Requirement: Take the lines below from the one with "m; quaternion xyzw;" through the one with "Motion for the" and retype them exactly. Include nothing else, and no pictures.

Entries supplied:

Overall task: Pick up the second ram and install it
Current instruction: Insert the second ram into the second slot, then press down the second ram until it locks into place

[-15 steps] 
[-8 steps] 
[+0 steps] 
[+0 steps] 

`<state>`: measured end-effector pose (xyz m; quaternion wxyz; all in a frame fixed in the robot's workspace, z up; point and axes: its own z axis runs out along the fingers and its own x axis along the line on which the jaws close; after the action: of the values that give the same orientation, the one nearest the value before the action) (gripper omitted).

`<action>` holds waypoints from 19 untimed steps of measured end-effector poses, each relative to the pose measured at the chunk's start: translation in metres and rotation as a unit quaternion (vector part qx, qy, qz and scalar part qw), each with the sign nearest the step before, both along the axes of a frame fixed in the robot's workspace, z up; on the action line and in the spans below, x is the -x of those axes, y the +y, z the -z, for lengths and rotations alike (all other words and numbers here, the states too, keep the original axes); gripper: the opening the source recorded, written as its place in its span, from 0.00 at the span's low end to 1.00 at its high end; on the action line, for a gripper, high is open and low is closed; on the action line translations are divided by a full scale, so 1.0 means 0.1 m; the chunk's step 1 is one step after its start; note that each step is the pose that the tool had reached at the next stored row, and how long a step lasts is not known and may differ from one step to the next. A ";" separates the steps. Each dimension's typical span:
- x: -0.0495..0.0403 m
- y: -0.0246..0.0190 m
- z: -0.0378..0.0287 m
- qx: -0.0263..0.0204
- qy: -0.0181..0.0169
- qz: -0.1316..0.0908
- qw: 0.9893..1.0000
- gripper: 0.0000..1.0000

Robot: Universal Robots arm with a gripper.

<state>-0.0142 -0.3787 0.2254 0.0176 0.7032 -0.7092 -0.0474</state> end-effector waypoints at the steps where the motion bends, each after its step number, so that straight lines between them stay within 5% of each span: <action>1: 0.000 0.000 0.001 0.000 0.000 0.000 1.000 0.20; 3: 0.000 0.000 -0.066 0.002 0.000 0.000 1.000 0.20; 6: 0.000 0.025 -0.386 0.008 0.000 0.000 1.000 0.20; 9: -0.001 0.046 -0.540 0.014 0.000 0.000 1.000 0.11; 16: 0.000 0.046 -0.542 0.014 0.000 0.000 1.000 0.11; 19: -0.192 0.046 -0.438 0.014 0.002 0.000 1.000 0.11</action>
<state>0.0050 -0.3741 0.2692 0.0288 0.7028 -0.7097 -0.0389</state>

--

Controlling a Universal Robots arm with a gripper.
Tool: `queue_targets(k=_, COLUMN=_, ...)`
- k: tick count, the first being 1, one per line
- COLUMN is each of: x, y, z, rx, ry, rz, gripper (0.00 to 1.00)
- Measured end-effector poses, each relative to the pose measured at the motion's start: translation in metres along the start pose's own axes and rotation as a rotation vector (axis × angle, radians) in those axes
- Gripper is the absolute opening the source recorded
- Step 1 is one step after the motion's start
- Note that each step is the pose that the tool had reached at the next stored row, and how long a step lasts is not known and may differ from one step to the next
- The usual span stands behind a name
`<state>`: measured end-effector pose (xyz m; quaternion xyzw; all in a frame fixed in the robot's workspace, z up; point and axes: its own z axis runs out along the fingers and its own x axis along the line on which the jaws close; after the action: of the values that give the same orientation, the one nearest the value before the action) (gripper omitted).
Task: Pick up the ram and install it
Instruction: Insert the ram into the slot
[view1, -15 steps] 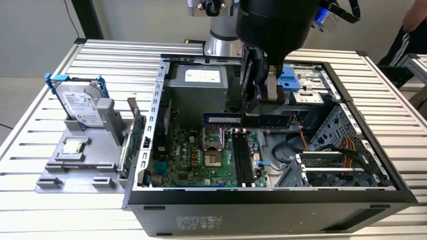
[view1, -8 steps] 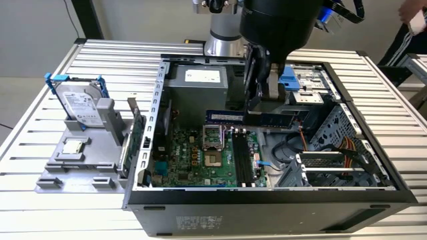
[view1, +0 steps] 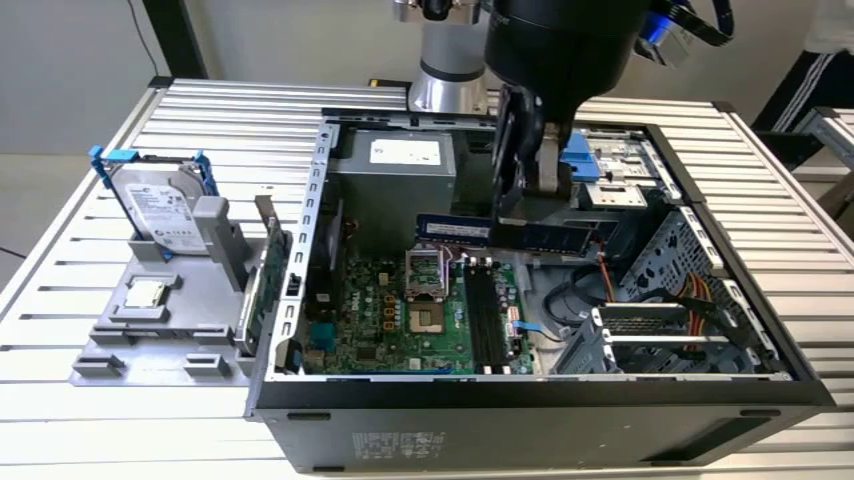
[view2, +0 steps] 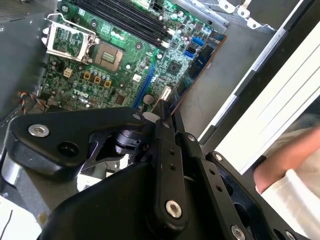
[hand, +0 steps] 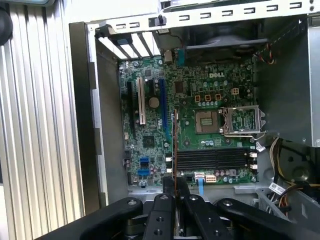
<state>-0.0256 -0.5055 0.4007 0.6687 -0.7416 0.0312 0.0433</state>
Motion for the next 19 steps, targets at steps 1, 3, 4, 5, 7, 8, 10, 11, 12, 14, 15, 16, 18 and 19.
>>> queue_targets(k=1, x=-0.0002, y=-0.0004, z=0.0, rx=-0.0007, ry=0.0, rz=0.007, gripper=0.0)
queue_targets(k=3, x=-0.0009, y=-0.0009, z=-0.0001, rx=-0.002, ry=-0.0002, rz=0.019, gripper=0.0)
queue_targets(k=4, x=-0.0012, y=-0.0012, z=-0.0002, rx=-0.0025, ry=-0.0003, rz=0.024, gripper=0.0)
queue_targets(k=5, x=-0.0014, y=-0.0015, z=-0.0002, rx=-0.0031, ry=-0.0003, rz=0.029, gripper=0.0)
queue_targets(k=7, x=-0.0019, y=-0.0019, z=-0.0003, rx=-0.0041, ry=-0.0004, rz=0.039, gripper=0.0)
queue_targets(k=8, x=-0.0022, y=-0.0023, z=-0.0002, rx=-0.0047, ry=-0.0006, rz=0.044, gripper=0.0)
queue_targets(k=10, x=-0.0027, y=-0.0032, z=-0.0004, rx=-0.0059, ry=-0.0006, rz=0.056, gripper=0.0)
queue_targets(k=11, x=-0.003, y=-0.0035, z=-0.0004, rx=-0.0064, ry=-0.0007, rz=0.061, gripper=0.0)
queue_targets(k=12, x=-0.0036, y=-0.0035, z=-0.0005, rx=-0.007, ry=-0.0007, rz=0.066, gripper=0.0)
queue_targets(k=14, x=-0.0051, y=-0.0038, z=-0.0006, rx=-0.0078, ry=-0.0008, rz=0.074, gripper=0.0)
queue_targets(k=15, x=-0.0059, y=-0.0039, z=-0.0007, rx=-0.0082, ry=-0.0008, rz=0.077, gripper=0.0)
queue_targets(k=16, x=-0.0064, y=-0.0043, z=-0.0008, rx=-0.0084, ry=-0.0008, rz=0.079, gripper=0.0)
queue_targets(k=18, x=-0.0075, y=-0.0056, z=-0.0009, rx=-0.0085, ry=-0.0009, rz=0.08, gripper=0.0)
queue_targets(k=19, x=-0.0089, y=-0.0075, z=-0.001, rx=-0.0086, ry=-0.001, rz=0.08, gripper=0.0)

Written response:
`<state>`: measured end-effector pose (xyz m; quaternion xyzw; all in a frame fixed in the robot's workspace, z up; point and axes: its own z axis runs out along the fingers and its own x axis along the line on which the jaws close; after the action: of the values that give the same orientation, the one nearest the value before the action) (gripper omitted).
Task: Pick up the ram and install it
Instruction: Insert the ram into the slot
[view1, -15 steps] 
[view1, -8 steps] 
[view1, +0 steps] 
[view2, +0 steps] 
[hand, +0 steps] 
<state>-0.0256 -0.5055 0.4007 0.6687 -0.7416 0.0312 0.0433</state>
Motion for the next 19 steps, targets at steps 1, 3, 4, 5, 7, 8, 10, 11, 12, 14, 15, 16, 18 and 19.

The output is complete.